Barring surprises, Israel's new prime minister will again be Binyamin "Bibi" Netanyahu, who has presided over a Likud-led coalition since 2009, continued to expand settlements and failed to engage with the Palestinians - while waging one short war in Gaza and threatening another over Iran's nuclear programme.

Netanyahu's new team will promote settlements and oppose an independent Palestinian state - and is also likely to include Naftali Bennet's openly annexationist Jewish Home party. "The days of bulldozers uprooting Jews are behind us, not ahead of us," Bibi pledged in one of his final campaign interviews.
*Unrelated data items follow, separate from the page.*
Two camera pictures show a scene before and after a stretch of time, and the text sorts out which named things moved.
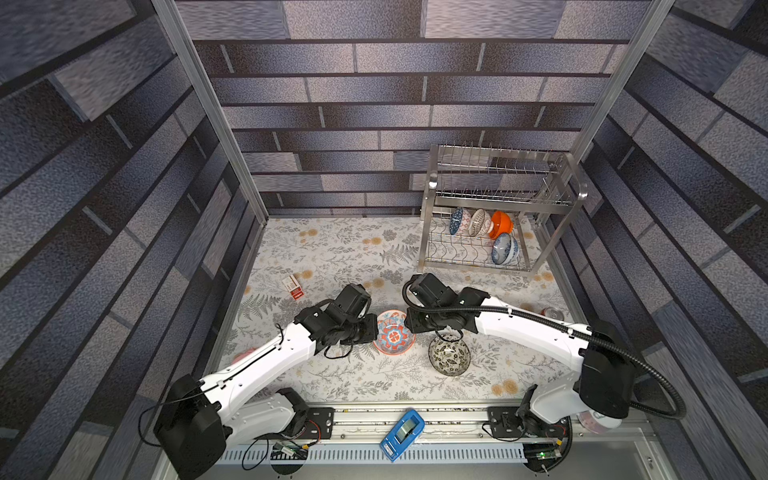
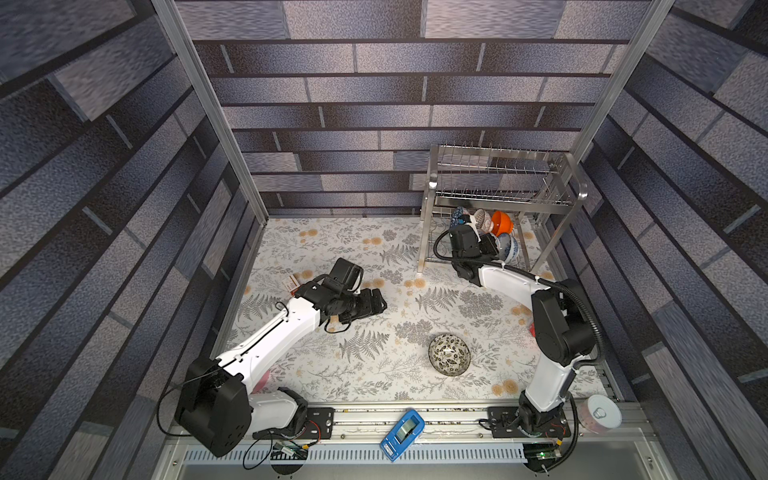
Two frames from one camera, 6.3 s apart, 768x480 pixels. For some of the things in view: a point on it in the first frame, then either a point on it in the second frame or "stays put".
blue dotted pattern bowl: [456, 220] stays put
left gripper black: [373, 331] → [369, 308]
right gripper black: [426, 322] → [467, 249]
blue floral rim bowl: [505, 249] stays put
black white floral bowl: [449, 358] stays put
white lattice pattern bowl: [480, 223] stays put
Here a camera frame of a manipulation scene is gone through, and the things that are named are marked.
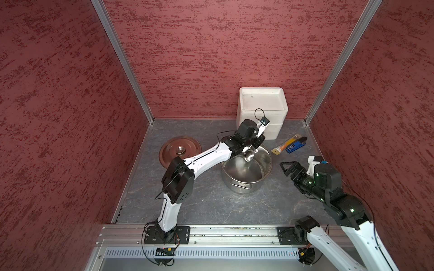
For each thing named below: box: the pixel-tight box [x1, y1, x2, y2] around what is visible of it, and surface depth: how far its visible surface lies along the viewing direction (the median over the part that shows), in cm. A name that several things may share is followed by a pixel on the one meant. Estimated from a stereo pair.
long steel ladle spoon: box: [244, 144, 255, 163], surface depth 96 cm
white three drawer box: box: [236, 86, 289, 141], surface depth 100 cm
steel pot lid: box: [159, 136, 202, 169], surface depth 106 cm
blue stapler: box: [285, 136, 308, 154], surface depth 106 cm
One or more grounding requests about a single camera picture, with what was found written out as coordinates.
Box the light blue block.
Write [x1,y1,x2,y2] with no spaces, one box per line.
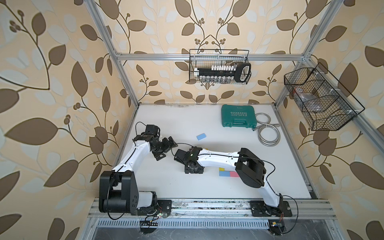
[219,171,231,177]
[197,134,207,141]

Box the pink block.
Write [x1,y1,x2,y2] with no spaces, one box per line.
[230,171,240,178]

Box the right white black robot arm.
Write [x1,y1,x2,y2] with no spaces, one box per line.
[174,147,283,209]

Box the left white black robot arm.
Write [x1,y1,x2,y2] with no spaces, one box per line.
[99,125,177,216]

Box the light blue tilted block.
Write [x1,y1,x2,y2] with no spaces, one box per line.
[197,134,207,141]

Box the green plastic tool case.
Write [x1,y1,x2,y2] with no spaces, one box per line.
[221,105,257,129]

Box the black white tool in basket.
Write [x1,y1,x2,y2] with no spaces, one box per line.
[192,63,252,85]

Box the plastic bag in basket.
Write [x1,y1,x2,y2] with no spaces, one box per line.
[295,88,323,112]

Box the aluminium frame rail front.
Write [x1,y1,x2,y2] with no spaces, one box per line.
[87,197,337,221]

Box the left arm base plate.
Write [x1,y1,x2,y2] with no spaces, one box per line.
[132,200,172,218]

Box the coiled metal hose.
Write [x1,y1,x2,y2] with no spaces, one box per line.
[253,112,281,147]

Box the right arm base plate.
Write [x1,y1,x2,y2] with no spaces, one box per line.
[249,201,293,218]

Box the black wire basket back wall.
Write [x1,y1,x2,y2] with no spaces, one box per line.
[189,49,252,85]

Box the black wire basket wall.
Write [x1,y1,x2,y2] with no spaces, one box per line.
[284,63,365,131]
[189,49,252,85]

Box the black wire basket right wall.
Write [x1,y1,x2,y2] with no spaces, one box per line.
[284,63,365,131]
To measure just how far Israeli politics have shifted to the right it is worth recalling that 2013 marks the 20th anniversary of the Oslo accords in which Israel and the PLO recognized each other. Prospects for reaching a two-state solution are fading fast.

Inside Israel expectations of a revival of the peace process are zero. Jews have lost hope or interest in it, or actively oppose it, and Palestinian citizens look set to shun the election en masse. Palestinians in the West Bank have no vote and no say, as has been the case for the last 45 years.

"The new elections are going to result in more proliferation of settlements, more creeping annexation and less Palestinian access to East Jerusalem as a future capital of Palestine," was the bleak summary of the veteran Arab league diplomat Clovis Maksoud. "The competition among..right-wing parties lies in how quickly they can expedite the annexation of the West Bank." Mainstream Arab media comment and political discourse agrees.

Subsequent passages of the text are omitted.